■ **ABOUT THIS TASK**
Look through the entries below and show every line containing the word "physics".

(Dataset items)
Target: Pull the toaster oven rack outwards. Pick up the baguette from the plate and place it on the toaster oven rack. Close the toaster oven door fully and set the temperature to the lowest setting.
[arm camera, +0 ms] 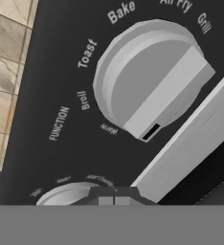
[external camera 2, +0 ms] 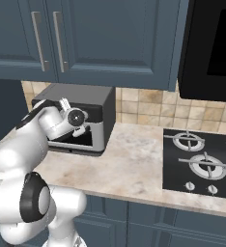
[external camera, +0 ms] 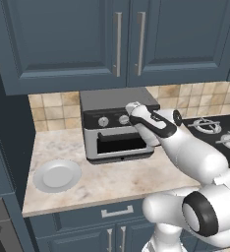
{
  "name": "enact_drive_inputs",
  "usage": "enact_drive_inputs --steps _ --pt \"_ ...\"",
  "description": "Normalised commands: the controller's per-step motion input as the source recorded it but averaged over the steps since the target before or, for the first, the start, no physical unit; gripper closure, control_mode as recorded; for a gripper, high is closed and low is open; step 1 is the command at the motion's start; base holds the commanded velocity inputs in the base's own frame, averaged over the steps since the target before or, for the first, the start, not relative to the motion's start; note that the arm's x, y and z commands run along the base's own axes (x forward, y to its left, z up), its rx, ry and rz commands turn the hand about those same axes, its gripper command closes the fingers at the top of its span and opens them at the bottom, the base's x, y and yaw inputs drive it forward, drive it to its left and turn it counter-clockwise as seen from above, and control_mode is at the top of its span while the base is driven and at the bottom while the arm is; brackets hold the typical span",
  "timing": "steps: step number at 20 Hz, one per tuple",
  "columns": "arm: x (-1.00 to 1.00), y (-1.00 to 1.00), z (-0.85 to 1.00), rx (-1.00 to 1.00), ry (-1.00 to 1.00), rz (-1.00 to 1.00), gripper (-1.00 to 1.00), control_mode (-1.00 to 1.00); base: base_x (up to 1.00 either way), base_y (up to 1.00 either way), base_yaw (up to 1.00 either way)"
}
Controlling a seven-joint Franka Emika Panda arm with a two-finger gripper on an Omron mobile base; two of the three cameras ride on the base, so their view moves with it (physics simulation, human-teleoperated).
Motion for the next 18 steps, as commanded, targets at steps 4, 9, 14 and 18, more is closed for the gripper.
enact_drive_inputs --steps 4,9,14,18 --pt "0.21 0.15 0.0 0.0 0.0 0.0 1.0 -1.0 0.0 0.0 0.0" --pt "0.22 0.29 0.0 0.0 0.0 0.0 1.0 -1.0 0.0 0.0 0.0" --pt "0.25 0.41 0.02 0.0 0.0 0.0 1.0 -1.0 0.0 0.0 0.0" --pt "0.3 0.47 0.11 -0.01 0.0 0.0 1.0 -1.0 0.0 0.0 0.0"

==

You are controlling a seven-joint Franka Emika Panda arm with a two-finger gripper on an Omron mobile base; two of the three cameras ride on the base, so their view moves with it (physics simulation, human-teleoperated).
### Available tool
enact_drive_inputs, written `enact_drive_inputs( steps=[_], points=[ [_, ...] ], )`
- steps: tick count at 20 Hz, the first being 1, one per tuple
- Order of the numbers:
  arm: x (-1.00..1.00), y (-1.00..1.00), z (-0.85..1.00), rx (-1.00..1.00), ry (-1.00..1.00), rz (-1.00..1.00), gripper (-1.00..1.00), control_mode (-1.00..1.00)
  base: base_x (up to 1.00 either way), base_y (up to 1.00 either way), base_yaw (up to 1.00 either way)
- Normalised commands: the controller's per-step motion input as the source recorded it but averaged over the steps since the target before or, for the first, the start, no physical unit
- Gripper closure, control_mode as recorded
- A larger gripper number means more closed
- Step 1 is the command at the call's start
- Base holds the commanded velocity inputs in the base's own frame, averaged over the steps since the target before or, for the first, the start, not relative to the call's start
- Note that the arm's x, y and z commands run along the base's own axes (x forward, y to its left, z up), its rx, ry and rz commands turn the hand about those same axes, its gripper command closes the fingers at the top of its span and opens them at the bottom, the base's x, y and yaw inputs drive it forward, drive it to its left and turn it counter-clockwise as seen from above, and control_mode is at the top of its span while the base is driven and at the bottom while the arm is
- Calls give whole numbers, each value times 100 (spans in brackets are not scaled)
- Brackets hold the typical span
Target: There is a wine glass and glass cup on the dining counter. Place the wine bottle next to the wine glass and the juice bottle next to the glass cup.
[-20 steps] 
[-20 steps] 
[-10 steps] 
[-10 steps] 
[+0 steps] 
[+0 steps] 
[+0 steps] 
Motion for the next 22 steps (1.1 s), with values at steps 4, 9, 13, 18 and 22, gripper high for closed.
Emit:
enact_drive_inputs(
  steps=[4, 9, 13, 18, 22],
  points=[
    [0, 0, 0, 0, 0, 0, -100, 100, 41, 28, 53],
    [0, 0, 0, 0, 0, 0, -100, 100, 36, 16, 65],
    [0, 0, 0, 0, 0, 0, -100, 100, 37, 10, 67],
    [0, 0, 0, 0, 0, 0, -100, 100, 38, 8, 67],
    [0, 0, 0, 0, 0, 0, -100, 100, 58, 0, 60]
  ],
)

■ **SOLVED EXERCISE**
Controlling a seven-joint Franka Emika Panda arm with a two-finger gripper on an Omron mobile base; two of the three cameras ride on the base, so their view moves with it (physics simulation, human-teleoperated).
You are controlling a seven-joint Franka Emika Panda arm with a two-finger gripper on an Omron mobile base; two of the three cameras ride on the base, so their view moves with it (physics simulation, human-teleoperated).

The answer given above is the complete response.